• Work order
Which lines of the data below contain "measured"? Please show them all.

|---|

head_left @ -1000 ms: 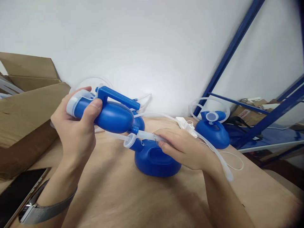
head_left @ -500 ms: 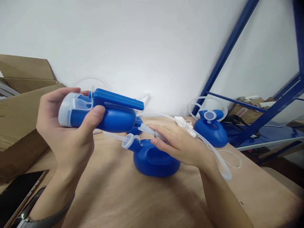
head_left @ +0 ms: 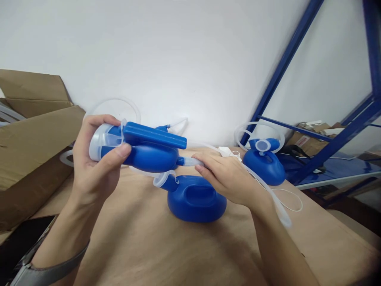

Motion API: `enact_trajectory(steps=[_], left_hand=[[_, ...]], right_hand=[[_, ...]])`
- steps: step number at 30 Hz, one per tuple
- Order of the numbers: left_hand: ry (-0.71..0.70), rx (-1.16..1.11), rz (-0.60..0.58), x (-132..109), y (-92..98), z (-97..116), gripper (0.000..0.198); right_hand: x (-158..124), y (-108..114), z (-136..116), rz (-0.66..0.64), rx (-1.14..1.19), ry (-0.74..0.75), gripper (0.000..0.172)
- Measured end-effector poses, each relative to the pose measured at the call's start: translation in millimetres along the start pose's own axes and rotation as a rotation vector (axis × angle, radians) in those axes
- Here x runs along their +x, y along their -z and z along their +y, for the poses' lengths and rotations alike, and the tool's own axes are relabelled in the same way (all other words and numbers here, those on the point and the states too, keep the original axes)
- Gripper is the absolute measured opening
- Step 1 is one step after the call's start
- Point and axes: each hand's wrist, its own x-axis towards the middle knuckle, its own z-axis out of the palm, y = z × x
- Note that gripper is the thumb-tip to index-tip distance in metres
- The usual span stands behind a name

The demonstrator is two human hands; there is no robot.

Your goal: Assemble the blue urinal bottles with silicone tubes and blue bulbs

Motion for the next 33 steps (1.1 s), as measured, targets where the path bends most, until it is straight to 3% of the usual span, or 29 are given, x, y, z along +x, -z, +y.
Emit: enact_trajectory(steps=[4, 7, 11, 16, 20, 24, 27, 33], left_hand=[[0.286, -0.123, -0.169, 2.3, 6.8, 15.5, 0.058], [0.419, -0.141, -0.165, 6.4, 8.9, 19.3, 0.055], [0.569, -0.003, -0.171, 10.3, 16.7, 6.1, 0.058], [0.777, 0.040, -0.474, 8.0, 29.5, -6.5, 0.093], [0.696, 0.002, -0.472, 7.7, 25.7, -1.0, 0.102], [0.439, 0.043, -0.413, 6.7, 23.7, 1.1, 0.063], [0.268, 0.084, -0.495, 3.8, 28.2, -1.8, 0.037], [0.057, 0.103, -0.621, 3.9, 39.4, -4.7, 0.028]], right_hand=[[-0.9, 2.6, 1.3, 0.007, 0.068, -0.008, 0.039], [-0.5, 1.9, 0.4, 0.006, 0.064, -0.008, 0.040], [-0.9, 0.1, 2.6, 0.059, 0.049, 0.004, 0.035], [-3.6, -2.4, 10.4, 0.199, -0.027, -0.040, 0.038], [-1.8, -10.1, 8.3, 0.279, -0.069, -0.026, 0.041], [0.1, -14.4, 2.3, 0.353, -0.018, -0.052, 0.036], [-1.3, -11.5, 1.0, 0.418, 0.021, -0.050, 0.032], [-3.5, -1.9, 0.8, 0.377, 0.121, 0.065, 0.027]])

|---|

• Solution to this task
- Measured end-effector poses, each relative to the pose measured at the call's start: translation in millimetres along the start pose's own axes and rotation as a rotation vector (axis × angle, radians) in those axes
- Gripper is the absolute measured opening
Motion for the next 33 steps (1.1 s), as measured, targets where the path bends most, until it is straight to 3% of the usual span, or 29 are given, x, y, z along +x, -z, +y.

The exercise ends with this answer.